The murmurs grow angrier. Good.

"Testimony from survivors who saw Faith operatives at the site." I'm running on the bitter satisfaction of watching a powerful man realize he's fucked. "Survivors you didn't manage to round up before they talked."

The High Priest's face doesn't change, but his hands drop to his sides, a muscle jumping near his temple.

"Forgeries," he says. "Discord fabrications designed to—"

"The seals are yours." I cut him off. "Your cipher. Your signature authorizations. Your handwriting on the margin notes. Unless you're going to tell this crowd that someone forged your handwriting so perfectly that your own archivists confirmed it?"

I tilt my head. The angle feels familiar, but I don't think about why.

"Go ahead. Try that one. I'll wait."

No one speaks.
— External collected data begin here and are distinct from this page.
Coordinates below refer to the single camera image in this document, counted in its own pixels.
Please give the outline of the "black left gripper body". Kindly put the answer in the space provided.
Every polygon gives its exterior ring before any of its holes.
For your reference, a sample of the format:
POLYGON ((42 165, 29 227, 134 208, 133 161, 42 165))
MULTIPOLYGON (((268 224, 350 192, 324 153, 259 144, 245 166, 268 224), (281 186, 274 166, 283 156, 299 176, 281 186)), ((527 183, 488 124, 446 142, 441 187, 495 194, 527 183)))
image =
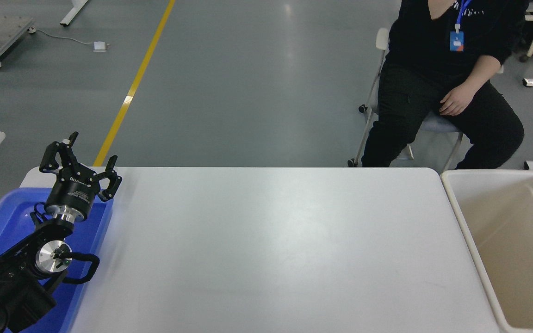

Then, from somewhere in the crowd—

"Is it true?"

A woman's voice, demanding.

"My son was in that compound," someone else calls. "You're saying Faith—"

"This is a Discord deception—" The High Priest's voice rises, but he's losing them. I can see it in the way the crowd shifts, leaning toward each other, toward us, away from him.

The sheep are looking at their shepherd and noticing the blood on his teeth. It's a beautiful thing, really.

"Show us the documents!"

"Let us see—"

"What about the witness? What did he see?"

The witness on the platform is crying openly now, tears cutting tracks through the grime on his face, his bound hands shaking.

"I saw them." His voice comes out cracked, but it carries. "I saw—I saw Faith priests. At the compound. Before it—before—"

"Silence him!" The High Priest's composure breaks. "He's contaminated, he doesn't know what he—"

"He knows what he saw." Koshin's voice slides through the chaos.

The guards have stopped moving. The crowd is pressing forward. Coin's delegation hasn't shifted, but their attention has—focused now, reassessing, figuring out which way to jump. Coin to the end.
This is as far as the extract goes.